RECORDS FOR THIS EXERCISE:
######
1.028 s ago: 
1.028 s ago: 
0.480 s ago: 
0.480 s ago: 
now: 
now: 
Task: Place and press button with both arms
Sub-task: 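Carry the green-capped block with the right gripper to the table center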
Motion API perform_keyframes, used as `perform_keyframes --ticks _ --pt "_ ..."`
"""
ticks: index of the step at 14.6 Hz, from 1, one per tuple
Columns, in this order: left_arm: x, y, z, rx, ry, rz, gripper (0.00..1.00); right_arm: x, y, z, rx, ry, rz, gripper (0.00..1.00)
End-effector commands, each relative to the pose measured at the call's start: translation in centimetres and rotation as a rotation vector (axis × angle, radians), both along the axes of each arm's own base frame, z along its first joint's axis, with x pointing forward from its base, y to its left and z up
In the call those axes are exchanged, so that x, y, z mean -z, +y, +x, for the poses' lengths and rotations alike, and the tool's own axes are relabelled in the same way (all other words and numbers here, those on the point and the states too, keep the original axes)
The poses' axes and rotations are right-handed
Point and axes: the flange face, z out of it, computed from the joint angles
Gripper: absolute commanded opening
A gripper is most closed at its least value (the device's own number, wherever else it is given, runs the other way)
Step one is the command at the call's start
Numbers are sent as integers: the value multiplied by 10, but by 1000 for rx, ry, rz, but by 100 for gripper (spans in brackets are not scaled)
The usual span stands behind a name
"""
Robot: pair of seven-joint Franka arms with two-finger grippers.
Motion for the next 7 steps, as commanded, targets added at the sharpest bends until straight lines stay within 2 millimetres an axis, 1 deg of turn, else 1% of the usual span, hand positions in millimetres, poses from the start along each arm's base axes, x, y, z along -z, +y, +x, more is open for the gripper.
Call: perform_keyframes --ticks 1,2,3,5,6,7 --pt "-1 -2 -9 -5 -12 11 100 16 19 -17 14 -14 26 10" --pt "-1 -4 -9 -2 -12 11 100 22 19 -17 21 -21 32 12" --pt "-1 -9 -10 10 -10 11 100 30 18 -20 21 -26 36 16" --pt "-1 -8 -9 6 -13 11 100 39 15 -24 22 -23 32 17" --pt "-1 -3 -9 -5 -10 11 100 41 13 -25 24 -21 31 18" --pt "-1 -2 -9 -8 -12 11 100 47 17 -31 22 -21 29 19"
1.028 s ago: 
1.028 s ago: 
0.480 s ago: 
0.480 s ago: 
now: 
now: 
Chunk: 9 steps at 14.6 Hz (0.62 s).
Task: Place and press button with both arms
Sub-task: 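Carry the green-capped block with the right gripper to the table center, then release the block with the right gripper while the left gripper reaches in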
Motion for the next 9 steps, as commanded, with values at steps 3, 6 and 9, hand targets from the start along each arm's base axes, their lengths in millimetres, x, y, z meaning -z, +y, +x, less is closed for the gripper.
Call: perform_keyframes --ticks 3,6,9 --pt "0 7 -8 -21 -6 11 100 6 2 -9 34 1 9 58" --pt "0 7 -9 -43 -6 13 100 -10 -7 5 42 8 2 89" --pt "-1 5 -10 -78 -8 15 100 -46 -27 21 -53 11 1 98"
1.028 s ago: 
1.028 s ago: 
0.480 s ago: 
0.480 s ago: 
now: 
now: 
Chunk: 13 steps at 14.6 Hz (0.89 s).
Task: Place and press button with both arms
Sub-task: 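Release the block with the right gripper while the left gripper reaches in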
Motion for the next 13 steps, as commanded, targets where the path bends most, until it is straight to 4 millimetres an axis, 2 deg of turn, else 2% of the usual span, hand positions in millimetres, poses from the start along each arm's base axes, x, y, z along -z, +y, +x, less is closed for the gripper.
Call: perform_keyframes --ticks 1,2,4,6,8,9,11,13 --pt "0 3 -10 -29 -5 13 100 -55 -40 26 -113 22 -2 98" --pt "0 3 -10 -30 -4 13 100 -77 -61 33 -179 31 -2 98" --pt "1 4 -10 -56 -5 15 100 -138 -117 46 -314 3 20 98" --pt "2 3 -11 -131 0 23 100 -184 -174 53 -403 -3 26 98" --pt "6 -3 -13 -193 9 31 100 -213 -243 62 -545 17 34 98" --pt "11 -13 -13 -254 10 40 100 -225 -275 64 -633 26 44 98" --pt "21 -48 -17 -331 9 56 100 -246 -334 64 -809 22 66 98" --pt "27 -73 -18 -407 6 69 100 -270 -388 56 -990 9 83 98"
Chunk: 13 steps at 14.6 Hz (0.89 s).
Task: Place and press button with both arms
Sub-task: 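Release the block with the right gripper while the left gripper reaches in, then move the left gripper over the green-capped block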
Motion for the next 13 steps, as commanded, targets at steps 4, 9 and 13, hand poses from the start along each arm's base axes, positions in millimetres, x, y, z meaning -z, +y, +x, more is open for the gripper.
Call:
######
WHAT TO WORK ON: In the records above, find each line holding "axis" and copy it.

ANSWER TO THE PROBLEM:
End-effector commands, each relative to the pose measured at the call's start: translation in centimetres and rotation as a rotation vector (axis × angle, radians), both along the axes of each arm's own base frame, z along its first joint's axis, with x pointing forward from its base, y to its left and z up
Motion for the next 7 steps, as commanded, targets added at the sharpest bends until straight lines stay within 2 millimetres an axis, 1 deg of turn, else 1% of the usual span, hand positions in millimetres, poses from the start along each arm's base axes, x, y, z along -z, +y, +x, more is open for the gripper.
Motion for the next 13 steps, as commanded, targets where the path bends most, until it is straight to 4 millimetres an axis, 2 deg of turn, else 2% of the usual span, hand positions in millimetres, poses from the start along each arm's base axes, x, y, z along -z, +y, +x, less is closed for the gripper.

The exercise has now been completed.